> **Your instructions**
With pictures left out, write out exactly every line from the start of the data through the one that contains "left_arm: gripper (-0.02..0.63), x".
________________________
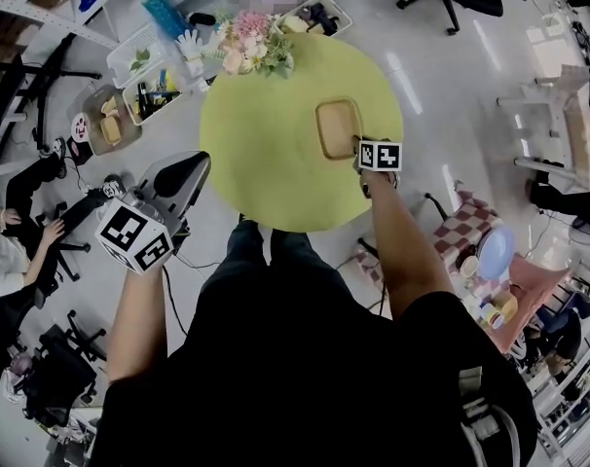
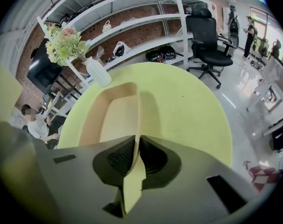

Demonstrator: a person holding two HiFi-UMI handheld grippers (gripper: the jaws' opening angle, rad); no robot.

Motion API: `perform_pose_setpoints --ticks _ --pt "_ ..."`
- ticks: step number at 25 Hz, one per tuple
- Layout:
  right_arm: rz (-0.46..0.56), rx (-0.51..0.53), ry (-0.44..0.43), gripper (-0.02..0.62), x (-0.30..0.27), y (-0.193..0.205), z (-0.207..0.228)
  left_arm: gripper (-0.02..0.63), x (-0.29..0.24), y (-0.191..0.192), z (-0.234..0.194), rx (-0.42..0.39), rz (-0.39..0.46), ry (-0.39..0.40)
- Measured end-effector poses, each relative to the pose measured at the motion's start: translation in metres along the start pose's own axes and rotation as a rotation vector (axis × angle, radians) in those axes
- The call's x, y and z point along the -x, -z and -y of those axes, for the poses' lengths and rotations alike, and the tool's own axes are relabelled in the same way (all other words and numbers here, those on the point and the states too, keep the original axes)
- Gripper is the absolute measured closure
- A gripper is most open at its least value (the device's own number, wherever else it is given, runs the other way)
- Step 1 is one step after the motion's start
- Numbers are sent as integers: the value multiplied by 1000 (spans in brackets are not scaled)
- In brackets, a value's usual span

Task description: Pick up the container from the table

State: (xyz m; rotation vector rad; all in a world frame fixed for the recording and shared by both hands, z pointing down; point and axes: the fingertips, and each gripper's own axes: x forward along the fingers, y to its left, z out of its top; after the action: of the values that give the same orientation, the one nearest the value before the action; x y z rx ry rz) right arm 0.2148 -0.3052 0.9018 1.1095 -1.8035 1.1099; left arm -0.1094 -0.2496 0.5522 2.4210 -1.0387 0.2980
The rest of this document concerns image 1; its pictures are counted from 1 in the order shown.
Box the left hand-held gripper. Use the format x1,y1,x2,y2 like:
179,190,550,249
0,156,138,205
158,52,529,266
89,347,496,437
94,150,212,275

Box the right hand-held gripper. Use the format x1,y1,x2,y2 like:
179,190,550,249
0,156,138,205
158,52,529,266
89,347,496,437
356,138,404,188

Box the yellow rectangular plastic tray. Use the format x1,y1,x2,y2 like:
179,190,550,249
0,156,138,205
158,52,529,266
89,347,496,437
314,97,365,161

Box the person's left forearm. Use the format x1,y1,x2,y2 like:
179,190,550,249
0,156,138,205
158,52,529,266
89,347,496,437
107,260,169,386

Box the person's right forearm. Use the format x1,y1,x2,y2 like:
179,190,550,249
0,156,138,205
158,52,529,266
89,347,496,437
361,168,457,320

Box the small black red-label box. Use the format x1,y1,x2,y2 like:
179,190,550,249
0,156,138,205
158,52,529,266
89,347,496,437
68,138,94,167

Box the clear plastic storage bin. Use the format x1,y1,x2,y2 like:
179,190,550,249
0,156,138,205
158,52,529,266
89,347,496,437
73,84,143,158

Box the round green-clothed table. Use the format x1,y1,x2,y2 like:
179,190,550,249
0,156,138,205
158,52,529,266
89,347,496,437
199,31,405,235

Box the white bin with tools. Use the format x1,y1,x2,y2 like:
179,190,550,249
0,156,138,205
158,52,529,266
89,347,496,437
122,68,184,126

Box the large blue plate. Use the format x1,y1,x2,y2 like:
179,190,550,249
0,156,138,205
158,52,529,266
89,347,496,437
477,225,516,281

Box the white bin with dark items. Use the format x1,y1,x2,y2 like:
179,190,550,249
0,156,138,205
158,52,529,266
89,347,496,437
274,0,353,38

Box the pink flower bouquet white vase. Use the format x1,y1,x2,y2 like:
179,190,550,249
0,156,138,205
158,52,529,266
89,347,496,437
200,10,296,80

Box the white basket with leaf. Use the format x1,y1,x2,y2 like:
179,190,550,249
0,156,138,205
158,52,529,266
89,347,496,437
105,21,172,90

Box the tan bowl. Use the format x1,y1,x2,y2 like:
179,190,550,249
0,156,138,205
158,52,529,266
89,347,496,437
492,292,519,320

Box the wooden-top white-legged table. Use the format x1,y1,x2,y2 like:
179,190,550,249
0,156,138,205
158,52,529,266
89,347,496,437
497,63,590,184

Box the white gloves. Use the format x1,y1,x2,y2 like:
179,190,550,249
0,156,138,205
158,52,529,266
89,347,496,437
175,26,218,62

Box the pink fabric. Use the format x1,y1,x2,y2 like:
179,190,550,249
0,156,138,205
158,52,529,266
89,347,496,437
494,253,573,354

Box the teal perforated tray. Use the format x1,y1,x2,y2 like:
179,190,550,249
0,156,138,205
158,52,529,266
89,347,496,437
141,0,189,38

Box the person's black clothing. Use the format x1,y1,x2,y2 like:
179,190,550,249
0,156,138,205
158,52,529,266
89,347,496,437
97,219,539,467

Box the white shelving unit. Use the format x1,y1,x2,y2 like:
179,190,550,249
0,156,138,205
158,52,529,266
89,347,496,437
0,0,145,51

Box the white strapped waist pack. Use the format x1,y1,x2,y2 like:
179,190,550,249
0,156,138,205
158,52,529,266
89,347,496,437
458,365,523,467

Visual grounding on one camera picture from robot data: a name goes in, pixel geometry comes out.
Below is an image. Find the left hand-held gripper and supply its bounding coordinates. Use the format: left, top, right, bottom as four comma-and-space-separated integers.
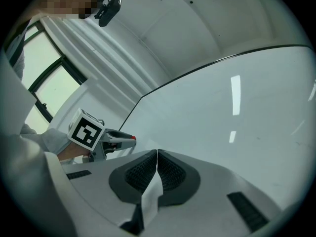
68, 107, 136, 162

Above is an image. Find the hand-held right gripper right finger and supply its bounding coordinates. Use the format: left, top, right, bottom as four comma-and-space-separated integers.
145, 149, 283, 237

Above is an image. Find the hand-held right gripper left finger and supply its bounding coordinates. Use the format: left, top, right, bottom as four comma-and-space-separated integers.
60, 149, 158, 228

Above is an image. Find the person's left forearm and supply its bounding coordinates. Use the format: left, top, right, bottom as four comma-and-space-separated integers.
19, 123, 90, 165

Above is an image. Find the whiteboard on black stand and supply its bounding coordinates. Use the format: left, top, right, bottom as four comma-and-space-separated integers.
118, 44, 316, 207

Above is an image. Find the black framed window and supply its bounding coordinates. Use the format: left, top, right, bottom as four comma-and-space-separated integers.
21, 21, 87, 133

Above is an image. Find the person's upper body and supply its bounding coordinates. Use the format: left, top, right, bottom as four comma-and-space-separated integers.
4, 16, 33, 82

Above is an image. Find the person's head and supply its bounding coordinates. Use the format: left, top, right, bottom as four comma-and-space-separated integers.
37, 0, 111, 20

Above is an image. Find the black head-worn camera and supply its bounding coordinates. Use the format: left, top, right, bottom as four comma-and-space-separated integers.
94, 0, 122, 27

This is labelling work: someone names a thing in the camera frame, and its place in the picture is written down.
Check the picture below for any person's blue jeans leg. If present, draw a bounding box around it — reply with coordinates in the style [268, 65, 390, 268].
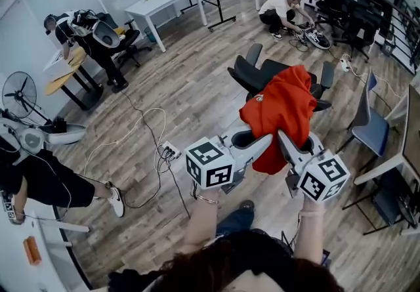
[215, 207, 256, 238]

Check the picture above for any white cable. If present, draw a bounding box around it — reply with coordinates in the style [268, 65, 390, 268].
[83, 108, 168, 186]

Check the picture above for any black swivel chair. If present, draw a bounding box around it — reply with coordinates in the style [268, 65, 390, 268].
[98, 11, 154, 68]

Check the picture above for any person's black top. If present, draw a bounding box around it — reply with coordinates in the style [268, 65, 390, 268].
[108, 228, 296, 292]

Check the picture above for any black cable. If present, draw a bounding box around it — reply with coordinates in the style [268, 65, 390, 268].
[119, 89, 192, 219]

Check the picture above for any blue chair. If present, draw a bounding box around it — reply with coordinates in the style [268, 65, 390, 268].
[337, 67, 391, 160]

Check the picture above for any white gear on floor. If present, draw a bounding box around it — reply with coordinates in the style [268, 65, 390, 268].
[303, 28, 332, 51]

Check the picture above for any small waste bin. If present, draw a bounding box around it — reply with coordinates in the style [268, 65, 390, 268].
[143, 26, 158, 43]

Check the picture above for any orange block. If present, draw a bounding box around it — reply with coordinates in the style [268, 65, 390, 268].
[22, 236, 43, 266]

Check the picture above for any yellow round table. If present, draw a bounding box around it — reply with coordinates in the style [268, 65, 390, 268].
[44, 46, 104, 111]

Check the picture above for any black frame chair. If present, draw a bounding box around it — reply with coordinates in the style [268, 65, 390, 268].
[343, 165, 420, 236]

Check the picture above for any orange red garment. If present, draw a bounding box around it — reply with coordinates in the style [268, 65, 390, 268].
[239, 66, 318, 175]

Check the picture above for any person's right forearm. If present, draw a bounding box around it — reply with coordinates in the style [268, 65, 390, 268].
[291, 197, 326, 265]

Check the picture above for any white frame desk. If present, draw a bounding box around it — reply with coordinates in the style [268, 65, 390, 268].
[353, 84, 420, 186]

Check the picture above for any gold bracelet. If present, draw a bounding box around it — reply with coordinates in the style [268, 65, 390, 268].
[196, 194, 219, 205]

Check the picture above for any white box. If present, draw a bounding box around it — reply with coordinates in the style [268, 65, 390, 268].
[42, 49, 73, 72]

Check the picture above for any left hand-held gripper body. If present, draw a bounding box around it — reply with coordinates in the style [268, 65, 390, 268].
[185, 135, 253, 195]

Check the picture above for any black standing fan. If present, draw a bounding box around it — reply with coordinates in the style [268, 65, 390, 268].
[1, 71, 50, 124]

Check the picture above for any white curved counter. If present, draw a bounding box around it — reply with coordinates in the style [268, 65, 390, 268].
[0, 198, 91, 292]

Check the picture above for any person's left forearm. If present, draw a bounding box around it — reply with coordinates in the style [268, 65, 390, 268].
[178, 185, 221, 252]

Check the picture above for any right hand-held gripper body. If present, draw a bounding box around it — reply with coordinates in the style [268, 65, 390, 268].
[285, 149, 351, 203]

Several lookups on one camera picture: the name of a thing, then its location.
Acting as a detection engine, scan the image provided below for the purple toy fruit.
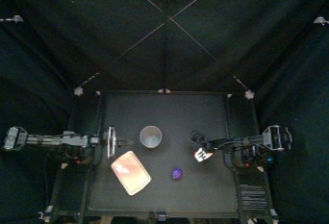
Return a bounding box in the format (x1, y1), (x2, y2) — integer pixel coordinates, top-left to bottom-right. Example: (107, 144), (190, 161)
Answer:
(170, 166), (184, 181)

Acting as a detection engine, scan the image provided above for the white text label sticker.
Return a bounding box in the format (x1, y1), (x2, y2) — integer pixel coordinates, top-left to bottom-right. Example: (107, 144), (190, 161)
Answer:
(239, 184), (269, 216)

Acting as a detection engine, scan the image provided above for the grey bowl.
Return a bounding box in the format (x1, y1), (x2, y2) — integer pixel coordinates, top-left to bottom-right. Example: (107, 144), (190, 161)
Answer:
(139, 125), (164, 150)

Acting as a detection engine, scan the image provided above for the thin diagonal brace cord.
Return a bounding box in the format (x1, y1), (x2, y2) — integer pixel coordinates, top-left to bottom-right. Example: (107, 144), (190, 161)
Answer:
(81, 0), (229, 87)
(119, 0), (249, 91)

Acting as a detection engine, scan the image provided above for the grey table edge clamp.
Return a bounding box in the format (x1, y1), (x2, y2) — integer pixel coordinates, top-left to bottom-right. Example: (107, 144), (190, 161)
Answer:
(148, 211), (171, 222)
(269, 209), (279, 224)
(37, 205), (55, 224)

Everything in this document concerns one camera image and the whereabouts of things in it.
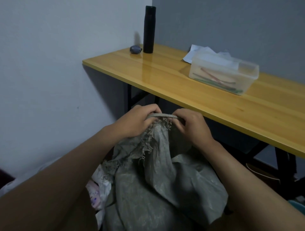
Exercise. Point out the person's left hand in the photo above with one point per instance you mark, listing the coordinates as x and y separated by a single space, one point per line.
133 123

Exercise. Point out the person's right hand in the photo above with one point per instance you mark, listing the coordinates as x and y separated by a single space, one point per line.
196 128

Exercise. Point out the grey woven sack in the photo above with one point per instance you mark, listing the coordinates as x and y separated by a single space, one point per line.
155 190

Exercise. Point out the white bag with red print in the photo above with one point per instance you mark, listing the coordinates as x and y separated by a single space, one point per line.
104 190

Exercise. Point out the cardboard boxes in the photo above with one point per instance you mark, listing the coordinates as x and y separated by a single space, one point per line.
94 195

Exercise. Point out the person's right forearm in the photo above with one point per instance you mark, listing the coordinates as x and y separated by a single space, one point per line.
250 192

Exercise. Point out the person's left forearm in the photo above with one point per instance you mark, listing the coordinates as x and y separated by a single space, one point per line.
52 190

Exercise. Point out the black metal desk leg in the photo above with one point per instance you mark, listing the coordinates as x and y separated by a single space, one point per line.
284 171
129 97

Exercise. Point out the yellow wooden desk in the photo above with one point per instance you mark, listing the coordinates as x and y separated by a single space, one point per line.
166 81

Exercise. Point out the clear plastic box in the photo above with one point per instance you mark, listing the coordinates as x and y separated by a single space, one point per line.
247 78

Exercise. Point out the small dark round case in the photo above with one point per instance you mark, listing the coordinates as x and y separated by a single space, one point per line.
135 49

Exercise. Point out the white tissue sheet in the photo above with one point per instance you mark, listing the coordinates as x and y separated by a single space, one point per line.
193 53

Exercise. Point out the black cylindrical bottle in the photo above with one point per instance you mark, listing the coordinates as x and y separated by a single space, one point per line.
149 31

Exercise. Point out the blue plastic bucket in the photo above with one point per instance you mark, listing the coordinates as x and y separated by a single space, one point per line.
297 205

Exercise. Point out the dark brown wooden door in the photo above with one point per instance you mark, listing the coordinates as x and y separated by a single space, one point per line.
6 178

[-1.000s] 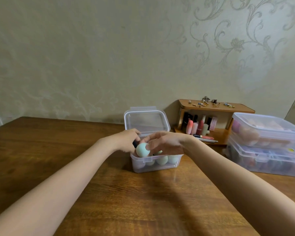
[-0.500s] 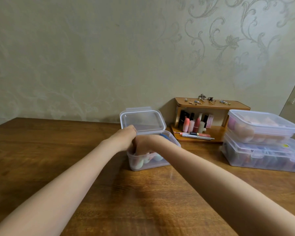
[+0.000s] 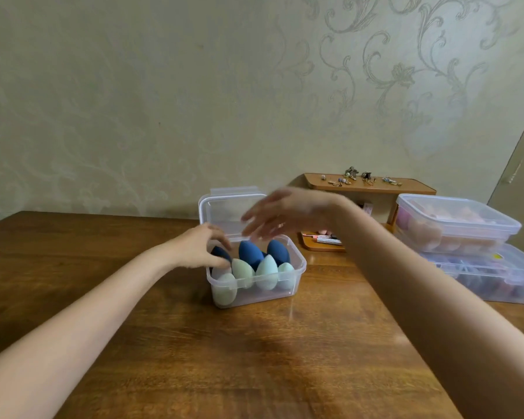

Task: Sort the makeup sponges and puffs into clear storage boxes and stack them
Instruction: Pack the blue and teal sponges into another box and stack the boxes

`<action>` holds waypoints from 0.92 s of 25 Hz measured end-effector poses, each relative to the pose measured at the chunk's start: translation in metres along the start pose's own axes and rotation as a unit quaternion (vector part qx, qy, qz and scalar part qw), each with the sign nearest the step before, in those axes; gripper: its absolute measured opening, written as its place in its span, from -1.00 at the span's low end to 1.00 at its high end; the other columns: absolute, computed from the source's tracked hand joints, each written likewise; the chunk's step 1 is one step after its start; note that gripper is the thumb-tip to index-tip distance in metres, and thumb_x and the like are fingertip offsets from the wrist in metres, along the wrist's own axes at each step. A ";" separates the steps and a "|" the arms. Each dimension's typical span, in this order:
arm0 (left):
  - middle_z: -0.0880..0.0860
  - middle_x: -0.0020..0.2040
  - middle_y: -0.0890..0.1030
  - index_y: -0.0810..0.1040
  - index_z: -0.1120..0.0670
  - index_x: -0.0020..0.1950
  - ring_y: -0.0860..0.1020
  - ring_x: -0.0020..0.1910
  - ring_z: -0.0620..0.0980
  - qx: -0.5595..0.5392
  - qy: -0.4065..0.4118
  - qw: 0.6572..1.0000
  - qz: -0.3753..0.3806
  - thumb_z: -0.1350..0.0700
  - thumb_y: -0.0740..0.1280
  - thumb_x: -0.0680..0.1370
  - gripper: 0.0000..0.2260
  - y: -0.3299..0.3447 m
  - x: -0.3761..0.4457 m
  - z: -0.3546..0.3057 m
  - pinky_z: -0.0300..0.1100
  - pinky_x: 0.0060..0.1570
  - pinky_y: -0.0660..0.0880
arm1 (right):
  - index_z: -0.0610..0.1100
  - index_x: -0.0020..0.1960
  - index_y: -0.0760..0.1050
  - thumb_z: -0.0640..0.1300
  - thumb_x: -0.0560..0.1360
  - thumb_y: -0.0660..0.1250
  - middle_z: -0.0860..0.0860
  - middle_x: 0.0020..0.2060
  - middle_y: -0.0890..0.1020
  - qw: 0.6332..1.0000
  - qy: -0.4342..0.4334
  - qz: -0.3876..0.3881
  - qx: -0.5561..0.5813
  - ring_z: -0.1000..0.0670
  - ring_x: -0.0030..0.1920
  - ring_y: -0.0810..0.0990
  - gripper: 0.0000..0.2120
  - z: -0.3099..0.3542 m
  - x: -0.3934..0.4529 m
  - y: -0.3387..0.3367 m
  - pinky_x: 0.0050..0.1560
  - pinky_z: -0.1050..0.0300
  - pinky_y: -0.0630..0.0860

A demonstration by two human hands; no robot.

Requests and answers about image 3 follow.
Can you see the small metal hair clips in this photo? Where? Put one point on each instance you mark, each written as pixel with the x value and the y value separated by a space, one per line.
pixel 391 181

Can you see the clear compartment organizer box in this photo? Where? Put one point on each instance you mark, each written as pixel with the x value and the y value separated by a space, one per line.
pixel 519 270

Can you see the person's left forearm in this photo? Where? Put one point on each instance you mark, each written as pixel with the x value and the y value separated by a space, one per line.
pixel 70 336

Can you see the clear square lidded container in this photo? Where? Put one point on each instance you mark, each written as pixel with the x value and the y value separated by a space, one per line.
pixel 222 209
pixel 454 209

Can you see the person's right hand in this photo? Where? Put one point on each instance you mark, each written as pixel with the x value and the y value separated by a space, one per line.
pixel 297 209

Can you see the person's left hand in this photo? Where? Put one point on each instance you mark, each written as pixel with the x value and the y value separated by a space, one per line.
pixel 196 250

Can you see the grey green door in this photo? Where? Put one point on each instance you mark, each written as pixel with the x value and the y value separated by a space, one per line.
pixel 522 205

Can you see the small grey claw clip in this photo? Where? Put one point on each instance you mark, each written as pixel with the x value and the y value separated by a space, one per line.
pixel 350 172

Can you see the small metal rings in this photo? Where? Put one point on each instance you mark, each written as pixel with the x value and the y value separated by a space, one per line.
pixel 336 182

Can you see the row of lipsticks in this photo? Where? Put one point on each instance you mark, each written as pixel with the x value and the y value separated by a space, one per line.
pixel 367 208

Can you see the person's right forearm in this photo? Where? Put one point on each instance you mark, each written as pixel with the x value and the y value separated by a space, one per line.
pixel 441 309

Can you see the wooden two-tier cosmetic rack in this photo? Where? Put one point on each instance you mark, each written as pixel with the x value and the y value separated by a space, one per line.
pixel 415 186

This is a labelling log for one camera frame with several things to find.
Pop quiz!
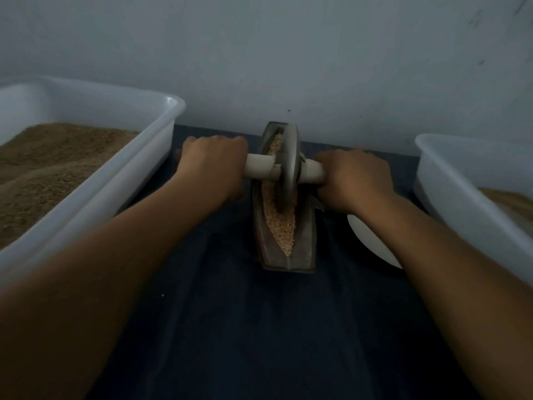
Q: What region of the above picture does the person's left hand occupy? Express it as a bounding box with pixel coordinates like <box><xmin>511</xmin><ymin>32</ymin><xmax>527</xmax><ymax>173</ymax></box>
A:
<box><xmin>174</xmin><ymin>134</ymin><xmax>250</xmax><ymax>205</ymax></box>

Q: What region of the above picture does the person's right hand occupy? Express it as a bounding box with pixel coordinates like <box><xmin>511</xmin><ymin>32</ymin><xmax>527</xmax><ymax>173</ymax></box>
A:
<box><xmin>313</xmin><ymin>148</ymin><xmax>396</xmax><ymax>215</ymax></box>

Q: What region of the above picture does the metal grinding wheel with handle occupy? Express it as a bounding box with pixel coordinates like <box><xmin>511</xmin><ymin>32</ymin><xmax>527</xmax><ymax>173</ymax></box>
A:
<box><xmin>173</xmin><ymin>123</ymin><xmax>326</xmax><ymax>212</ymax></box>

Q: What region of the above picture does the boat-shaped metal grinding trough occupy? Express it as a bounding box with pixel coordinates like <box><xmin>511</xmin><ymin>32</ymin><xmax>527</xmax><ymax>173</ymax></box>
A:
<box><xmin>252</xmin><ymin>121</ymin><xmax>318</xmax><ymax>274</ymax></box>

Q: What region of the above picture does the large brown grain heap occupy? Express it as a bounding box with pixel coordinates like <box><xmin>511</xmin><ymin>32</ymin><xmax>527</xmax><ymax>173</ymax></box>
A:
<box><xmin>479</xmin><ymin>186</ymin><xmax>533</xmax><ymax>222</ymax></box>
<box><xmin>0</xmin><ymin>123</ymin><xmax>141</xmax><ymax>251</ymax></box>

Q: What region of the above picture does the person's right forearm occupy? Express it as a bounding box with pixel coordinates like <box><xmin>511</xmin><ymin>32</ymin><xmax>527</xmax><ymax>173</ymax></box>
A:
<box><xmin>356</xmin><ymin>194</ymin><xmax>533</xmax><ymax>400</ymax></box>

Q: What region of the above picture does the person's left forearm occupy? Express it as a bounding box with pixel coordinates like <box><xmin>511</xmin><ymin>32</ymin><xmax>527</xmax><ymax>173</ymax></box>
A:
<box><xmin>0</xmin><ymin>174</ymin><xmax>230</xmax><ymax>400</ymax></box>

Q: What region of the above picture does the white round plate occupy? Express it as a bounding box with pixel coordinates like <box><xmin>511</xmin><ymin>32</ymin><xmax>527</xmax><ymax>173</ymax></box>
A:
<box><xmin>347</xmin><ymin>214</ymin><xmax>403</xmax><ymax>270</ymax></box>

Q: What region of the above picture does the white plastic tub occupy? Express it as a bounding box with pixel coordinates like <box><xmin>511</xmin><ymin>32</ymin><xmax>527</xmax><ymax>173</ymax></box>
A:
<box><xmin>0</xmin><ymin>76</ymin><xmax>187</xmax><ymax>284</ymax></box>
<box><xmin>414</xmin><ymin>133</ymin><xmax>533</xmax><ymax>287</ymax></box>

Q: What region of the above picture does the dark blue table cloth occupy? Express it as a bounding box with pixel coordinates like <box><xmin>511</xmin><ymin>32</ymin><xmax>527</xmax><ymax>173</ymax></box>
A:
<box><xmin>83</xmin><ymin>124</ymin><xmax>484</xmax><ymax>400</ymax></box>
________________________
> **Response to this exercise**
Demonstrator: a person holding two HiFi-UMI handheld grippers (gripper: the jaws' opening angle, rad); no robot.

Motion API: `perform_pose_setpoints --ticks _ --pt "_ ..."`
- ticks: step number at 25 Hz, one per tuple
- Layout:
  right_arm: rz (-0.46..0.56), rx (-0.51..0.53), ry (-0.44..0.43), gripper (-0.02..0.62), x (-0.30..0.27), y (-0.193..0.205), z (-0.207..0.228)
  left_arm: gripper (-0.02..0.63), x (-0.29..0.24), y (-0.191..0.192), z (-0.234..0.194), rx (-0.42..0.39), rz (-0.39..0.46), ry (-0.39..0.40)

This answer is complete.